> _EXERCISE GOAL_: Starting at the line that contains "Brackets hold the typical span" in the listing below, write out every line word for word until you have written the line that contains "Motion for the".

> _SUPPLIED MATERIAL_:
◆ ◆ ◆ ◆
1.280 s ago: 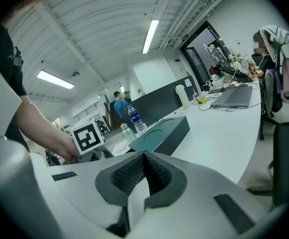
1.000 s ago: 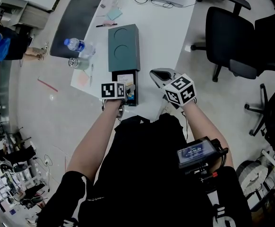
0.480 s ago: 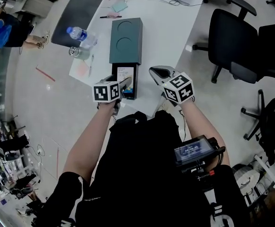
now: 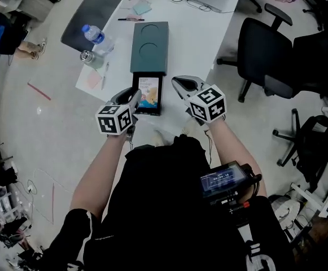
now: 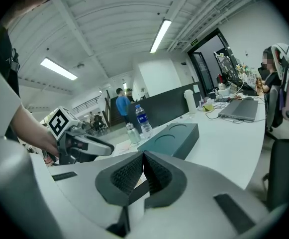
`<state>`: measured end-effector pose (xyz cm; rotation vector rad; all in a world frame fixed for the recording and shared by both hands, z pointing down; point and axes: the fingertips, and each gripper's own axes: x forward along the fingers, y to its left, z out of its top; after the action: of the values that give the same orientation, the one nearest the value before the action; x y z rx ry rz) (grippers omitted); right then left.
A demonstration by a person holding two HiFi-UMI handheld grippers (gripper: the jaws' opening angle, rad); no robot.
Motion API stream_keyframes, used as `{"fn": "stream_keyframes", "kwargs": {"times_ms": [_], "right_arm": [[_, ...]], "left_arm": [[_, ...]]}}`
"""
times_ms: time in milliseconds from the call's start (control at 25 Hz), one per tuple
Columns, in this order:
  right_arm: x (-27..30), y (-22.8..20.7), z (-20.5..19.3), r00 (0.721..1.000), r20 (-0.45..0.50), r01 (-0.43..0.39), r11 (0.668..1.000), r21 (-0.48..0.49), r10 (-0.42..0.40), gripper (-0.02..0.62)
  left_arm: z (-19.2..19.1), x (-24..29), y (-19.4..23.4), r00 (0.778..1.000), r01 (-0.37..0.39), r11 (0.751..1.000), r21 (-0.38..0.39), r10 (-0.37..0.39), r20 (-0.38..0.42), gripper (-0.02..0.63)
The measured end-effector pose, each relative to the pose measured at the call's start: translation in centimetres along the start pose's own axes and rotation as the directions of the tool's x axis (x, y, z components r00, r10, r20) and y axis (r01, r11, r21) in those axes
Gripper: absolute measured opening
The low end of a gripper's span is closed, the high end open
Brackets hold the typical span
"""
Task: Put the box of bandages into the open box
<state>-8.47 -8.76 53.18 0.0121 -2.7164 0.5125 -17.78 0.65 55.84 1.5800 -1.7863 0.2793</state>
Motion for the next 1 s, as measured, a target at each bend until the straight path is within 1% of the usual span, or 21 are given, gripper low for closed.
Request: {"fn": "stream_keyframes", "kwargs": {"times_ms": [80, 240, 440, 600, 800, 1000], "right_arm": [[-0.2, 0.9, 0.6, 1.0, 0.023, 0.018, 1.0, -0.005, -0.018, 0.025], [-1.1, 2.9, 1.7, 0.996, 0.082, 0.032, 0.999, -0.013, -0.031, 0.025], [-2.8, 5.2, 2.0, 0.99, 0.134, 0.054, 0.998, -0.046, -0.047, 0.024], [-3.7, 6.8, 1.4, 0.987, 0.141, 0.081, 0.994, -0.071, -0.071, 0.023], [-4.8, 8.3, 0.1, 0.982, 0.147, 0.13, 0.99, -0.063, -0.119, 0.023], [-5.5, 9.8, -1.4, 0.975, 0.15, 0.17, 0.985, -0.038, -0.163, 0.023]], "left_arm": [[0.1, -1.5, 0.5, 0.999, 0.018, 1.0, -0.01, -0.018, 0.033, 0.074], [-0.1, -4.1, 1.3, 0.994, 0.052, 0.998, -0.035, -0.048, 0.1, 0.02], [-0.3, -7.4, 2.4, 0.981, 0.067, 0.998, -0.023, -0.061, 0.186, 0.008], [-0.8, -9.8, 3.4, 0.966, 0.084, 0.996, 0.003, -0.082, 0.244, 0.008], [-2.2, -12.3, 4.9, 0.954, 0.103, 0.995, 0.0, -0.099, 0.282, 0.008], [-3.9, -13.9, 5.5, 0.955, 0.125, 0.992, 0.008, -0.123, 0.27, 0.008]]}}
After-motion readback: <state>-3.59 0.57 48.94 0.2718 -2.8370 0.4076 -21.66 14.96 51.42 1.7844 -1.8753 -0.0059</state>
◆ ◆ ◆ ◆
> _WRITTEN RESPONSE_:
Brackets hold the typical span
"""
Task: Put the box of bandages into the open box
<state>-8.47 -8.76 53.18 0.0121 -2.7164 0.5125 -17.78 0.65 55.84 1.5800 -1.7863 0.2793</state>
Motion for the next 1 s, as measured, a target at each bend until the straight path is within 1% of the usual span, or 21 are given, gripper low for closed.

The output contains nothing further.